* **EXERCISE REQUIREMENTS**
Transcribe the data exactly, stopping after the "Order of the" line.

* **GIVEN MATERIAL**
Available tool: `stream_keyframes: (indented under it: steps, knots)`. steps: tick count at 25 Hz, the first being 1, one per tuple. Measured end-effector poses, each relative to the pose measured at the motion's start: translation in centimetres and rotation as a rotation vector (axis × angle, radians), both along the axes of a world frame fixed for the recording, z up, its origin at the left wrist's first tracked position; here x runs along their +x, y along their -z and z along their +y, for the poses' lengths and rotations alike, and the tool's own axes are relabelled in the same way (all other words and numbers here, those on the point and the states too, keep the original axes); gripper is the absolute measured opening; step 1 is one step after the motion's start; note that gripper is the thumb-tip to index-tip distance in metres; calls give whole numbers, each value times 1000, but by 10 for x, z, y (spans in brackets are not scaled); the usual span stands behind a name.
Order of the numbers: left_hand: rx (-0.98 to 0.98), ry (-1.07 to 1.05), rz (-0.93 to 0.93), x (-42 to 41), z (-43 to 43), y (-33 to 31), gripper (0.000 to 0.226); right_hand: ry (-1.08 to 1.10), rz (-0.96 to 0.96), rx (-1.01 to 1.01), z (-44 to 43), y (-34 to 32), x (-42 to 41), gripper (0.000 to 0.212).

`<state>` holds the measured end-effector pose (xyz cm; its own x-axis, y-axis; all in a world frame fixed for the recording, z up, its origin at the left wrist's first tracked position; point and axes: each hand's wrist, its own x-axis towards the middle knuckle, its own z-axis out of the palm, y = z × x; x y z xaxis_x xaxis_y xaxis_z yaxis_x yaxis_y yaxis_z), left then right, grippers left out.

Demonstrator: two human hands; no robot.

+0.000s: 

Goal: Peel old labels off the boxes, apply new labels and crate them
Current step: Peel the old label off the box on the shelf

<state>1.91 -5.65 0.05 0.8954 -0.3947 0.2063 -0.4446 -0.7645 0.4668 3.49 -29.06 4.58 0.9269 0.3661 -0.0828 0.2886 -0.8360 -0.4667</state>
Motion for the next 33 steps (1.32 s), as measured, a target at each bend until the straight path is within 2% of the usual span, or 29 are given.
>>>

* **ANSWER SECTION**
Available tool: `stream_keyframes: (indented under it: steps, knots)`. steps: tick count at 25 Hz, the first being 1, one per tuple. Measured end-effector poses, each relative to the pose measured at the motion's start: translation in centimetres and rotation as a rotation vector (axis × angle, radians), both along the axes of a world frame fixed for the recording, z up, its origin at the left wrist's first tracked position; here x runs along their +x, y along their -z and z along their +y, for the poses' lengths and rotations alike, and the tool's own axes are relabelled in the same way (all other words and numbers here, those on the point and the states too, keep the original axes); gripper is the absolute measured opening; step 1 is one step after the motion's start; note that gripper is the thumb-tip to index-tip distance in metres; calls give whole numbers, each value times 1000, but by 10 for x, z, y (spans in brackets are not scaled); the usual span stands behind a name.
Order of the numbers: left_hand: rx (-0.98 to 0.98), ry (-1.07 to 1.05), rz (-0.93 to 0.93), x (-42 to 41), z (-43 to 43), y (-33 to 31), gripper (0.000 to 0.226); right_hand: ry (-1.08 to 1.10), rz (-0.96 to 0.96), rx (-1.01 to 1.01), z (-44 to 43), y (-34 to 32), x (-42 to 41), gripper (0.000 to 0.212).

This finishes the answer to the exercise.